-- COLLECTED DATA follows --

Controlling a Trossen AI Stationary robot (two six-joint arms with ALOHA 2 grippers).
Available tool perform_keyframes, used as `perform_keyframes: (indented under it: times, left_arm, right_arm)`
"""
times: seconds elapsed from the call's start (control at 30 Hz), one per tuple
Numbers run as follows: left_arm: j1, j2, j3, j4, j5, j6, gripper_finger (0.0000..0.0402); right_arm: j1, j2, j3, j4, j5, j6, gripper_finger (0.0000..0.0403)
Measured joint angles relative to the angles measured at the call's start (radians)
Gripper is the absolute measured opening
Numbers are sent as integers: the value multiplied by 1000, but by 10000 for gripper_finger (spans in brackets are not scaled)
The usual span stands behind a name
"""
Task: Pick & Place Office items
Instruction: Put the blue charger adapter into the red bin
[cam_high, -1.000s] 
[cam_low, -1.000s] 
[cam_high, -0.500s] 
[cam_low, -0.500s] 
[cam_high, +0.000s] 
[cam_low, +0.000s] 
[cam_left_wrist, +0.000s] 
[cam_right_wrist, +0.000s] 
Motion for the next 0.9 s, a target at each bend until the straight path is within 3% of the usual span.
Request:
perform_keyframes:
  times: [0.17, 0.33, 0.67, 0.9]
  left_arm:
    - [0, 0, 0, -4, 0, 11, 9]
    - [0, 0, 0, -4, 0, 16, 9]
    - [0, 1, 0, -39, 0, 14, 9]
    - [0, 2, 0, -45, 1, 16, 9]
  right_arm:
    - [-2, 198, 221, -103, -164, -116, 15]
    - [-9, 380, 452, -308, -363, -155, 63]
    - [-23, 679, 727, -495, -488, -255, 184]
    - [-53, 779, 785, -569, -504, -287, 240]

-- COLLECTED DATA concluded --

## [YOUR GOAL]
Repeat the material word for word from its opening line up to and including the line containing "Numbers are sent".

## [RESULT OF THIS EXERCISE]
Controlling a Trossen AI Stationary robot (two six-joint arms with ALOHA 2 grippers).
Available tool perform_keyframes, used as `perform_keyframes: (indented under it: times, left_arm, right_arm)`
"""
times: seconds elapsed from the call's start (control at 30 Hz), one per tuple
Numbers run as follows: left_arm: j1, j2, j3, j4, j5, j6, gripper_finger (0.0000..0.0402); right_arm: j1, j2, j3, j4, j5, j6, gripper_finger (0.0000..0.0403)
Measured joint angles relative to the angles measured at the call's start (radians)
Gripper is the absolute measured opening
Numbers are sent as integers: the value multiplied by 1000, but by 10000 for gripper_finger (spans in brackets are not scaled)

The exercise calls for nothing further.